Crise étiologique d’un pays malade
Sous cette crise de sorcellerie " infantile " se cache, en plus du désastre économique, une autre réalité funeste : la maladie. Les enfants sorciers ne sont pas tous des poids financiers pour leur famille. Parfois ils sont tout simplement pointés comme étant la cause d’un décès, souvent du sida ou autres maladies liées à la malnutrition. L’ampleur du fléau sidatique est probablement trop extrême pour être accepté de manière pragmatique. Ainsi, ils se servent de la sorcellerie pour admettre l’inadmissible. C’est ainsi que Nuclette , petite fille congolaise de 4 ans fut accusée d’avoir donné le sida à sa mère. Une visite chez un prédicateur par sa mère suffit pour accabler Nuclette de l’échec du mariage de sa mère et de son état sidatique. Nuclette à tout de même eu de la chance car elle a reçu des soins, tous comme sa mère, dans une église de guérison. Ainsi, croyez le ou non, la maman de Nuclette affirme être maintenant guérie du sida. Ce genre d’histoire est grandement répandu. Les petites épaules de plusieurs enfants doivent supporter des responsabilités immenses. Suite au décès des parents, certains enfants assument sans même que personne ne les accuse, qu’ils sont devenus sorciers. C’est probablement une manière de vivre un deuil, trop difficile à accepter.

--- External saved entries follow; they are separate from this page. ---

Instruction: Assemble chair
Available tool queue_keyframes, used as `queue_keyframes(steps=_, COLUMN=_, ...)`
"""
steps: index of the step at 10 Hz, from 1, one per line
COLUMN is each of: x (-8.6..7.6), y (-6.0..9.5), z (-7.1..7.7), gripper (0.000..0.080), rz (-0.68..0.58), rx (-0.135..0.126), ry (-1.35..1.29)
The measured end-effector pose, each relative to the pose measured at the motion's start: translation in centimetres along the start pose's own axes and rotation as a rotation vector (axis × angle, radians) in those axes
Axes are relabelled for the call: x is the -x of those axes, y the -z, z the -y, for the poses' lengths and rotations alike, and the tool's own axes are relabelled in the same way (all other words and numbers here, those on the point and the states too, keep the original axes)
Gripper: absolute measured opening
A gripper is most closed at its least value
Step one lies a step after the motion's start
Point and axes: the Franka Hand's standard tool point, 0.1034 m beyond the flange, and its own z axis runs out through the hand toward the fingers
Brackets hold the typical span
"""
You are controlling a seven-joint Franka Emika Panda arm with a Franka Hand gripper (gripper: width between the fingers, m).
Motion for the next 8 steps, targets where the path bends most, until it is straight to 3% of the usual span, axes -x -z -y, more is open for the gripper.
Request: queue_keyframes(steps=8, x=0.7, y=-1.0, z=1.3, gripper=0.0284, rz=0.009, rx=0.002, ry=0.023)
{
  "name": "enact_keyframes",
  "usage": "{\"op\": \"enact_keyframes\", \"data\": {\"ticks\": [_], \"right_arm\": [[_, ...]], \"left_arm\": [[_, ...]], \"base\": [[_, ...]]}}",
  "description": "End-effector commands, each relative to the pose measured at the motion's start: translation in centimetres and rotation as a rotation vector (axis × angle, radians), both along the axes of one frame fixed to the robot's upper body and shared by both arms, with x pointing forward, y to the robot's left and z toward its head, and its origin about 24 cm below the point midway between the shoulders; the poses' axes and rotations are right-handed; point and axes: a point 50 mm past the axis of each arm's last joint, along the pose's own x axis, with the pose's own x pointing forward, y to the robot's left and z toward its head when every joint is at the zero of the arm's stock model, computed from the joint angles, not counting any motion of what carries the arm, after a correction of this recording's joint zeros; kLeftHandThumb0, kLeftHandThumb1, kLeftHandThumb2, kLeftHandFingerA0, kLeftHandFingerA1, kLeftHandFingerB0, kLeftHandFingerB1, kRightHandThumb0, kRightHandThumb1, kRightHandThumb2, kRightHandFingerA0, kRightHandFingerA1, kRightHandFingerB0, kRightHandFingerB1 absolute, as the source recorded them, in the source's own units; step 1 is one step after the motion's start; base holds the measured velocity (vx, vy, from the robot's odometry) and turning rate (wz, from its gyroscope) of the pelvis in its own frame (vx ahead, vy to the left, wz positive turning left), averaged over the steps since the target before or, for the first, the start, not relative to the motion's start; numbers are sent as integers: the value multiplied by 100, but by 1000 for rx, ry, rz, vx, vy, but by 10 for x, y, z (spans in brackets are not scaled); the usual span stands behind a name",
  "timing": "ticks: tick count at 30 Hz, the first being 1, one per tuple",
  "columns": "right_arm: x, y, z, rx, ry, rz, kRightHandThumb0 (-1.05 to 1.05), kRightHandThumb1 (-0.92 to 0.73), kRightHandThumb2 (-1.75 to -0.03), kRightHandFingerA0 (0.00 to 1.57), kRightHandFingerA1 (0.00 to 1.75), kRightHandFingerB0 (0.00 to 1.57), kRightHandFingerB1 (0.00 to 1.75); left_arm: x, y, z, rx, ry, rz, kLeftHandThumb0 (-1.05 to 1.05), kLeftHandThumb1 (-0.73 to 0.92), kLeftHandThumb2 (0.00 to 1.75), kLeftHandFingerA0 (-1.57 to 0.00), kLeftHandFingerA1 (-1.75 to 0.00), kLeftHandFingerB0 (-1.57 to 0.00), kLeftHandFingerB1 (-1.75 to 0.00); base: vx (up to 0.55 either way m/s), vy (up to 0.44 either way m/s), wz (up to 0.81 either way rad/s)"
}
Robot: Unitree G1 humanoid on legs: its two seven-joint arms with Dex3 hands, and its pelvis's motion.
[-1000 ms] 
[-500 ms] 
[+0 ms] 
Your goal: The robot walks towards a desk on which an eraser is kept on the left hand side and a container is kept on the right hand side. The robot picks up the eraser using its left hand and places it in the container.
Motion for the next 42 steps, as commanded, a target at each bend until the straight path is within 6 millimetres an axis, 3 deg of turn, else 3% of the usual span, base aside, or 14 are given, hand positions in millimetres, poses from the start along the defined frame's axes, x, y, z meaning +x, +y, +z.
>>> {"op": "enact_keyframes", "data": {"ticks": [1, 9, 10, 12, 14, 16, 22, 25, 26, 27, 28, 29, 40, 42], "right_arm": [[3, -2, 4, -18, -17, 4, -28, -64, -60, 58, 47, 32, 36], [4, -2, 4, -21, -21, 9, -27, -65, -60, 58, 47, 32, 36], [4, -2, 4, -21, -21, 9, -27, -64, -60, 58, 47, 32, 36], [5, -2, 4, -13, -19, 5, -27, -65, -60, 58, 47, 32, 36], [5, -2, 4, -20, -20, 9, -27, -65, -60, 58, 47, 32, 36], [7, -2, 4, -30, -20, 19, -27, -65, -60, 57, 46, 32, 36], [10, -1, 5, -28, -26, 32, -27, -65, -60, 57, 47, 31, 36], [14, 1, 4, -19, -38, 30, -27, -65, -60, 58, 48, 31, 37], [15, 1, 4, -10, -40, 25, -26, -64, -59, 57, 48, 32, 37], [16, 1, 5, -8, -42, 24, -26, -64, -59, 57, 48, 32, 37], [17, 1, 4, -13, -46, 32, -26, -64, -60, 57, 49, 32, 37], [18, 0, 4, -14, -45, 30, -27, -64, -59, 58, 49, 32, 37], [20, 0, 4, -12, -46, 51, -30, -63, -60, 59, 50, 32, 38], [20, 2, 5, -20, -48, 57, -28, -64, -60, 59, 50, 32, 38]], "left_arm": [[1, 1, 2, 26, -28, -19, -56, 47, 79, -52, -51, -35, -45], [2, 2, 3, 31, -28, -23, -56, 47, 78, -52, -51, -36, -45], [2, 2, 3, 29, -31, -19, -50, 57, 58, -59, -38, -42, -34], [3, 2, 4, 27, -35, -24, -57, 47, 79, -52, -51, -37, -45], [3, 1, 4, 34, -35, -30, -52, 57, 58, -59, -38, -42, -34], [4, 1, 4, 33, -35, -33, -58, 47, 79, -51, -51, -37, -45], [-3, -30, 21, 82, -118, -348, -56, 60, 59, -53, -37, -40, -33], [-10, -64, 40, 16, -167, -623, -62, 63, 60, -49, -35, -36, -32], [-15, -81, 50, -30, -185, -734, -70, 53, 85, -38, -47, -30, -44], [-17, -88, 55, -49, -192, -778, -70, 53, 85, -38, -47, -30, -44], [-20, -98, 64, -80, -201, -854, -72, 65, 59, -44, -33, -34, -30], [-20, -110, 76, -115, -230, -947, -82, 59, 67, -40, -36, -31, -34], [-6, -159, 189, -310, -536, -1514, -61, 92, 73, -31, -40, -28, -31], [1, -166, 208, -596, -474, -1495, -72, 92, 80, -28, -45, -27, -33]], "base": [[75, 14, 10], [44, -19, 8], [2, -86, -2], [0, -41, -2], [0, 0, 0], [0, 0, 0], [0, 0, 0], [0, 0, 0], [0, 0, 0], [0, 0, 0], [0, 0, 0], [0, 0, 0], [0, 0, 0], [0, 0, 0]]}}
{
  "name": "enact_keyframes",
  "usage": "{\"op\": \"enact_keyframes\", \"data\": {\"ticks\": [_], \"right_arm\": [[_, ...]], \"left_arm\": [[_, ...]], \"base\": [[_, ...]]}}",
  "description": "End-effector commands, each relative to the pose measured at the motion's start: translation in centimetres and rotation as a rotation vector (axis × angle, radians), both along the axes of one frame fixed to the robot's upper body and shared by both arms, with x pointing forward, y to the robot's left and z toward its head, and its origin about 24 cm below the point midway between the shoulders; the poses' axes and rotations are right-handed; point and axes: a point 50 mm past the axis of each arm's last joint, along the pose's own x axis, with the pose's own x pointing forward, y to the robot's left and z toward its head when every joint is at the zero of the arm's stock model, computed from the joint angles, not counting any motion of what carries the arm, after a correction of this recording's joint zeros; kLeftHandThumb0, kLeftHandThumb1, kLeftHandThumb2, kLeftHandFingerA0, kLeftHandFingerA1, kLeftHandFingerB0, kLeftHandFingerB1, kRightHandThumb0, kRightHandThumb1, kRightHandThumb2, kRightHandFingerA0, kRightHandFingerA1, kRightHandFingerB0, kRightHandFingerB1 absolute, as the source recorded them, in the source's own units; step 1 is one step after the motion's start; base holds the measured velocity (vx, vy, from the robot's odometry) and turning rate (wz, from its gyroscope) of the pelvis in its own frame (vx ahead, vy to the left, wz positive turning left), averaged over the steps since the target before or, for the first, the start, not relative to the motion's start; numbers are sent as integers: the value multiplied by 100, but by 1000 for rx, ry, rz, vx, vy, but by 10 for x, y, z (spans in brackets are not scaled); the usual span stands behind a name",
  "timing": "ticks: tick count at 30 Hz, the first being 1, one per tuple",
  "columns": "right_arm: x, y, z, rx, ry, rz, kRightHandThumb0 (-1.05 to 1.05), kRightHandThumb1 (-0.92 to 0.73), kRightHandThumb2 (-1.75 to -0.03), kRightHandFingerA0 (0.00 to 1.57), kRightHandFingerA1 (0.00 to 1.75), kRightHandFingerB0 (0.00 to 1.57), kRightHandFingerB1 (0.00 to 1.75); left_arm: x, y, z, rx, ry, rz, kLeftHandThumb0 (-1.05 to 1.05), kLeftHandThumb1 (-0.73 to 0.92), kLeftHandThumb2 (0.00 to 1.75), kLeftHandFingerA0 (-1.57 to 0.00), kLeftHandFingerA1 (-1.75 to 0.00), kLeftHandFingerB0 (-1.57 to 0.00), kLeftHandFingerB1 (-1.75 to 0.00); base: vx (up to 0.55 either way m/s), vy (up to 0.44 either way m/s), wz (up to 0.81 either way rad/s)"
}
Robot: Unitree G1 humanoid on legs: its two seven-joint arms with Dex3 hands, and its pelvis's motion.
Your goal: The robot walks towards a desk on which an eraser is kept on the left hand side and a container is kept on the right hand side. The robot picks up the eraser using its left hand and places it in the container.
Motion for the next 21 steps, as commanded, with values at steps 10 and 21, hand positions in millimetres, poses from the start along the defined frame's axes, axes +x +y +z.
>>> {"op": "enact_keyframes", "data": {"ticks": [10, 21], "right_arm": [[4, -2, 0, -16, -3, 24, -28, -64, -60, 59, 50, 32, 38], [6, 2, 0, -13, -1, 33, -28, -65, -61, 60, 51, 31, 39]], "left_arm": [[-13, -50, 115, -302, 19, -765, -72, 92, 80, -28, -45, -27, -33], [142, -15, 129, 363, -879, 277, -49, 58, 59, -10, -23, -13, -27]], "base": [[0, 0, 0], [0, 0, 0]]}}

Malheureusement, aussitôt qu’il y a doute de l’état de sorcier d’un enfant, la situation est souvent irréversible.
Sujet tabou et peu connu
Le sort de ces enfants-sorciers demeure encore bien caché. Une des raisons importantes de ce manque d’intérêt de la part de la communauté internationale, est le fait que la sorcellerie soit présente dans toutes les couches de la société. Ainsi, il n’est pas rare que des militaires et policiers battent des enfants dits sorciers. De plus, même les politiciens utilisent des trucs de sorcellerie pour jeter des mauvais sort à leurs rivaux politiques. En effet, peu de locaux sont là pour dénoncer ce fléau anormal. Ce qui éveille les soupçons à, c’est l’exportation par les communautés africaines, de ces pratiques dans les pays occidentaux, notamment en Angleterre. Bien sur, L’ONU surveille. ONG locales ou autres aident ces petits. Mais ce n’est qu’en Afrique et celle-ci n’intéresse pas assez de gens pour faire parler d’elle. Pendant ce temps, les enfants continuent de jouer chez le diable.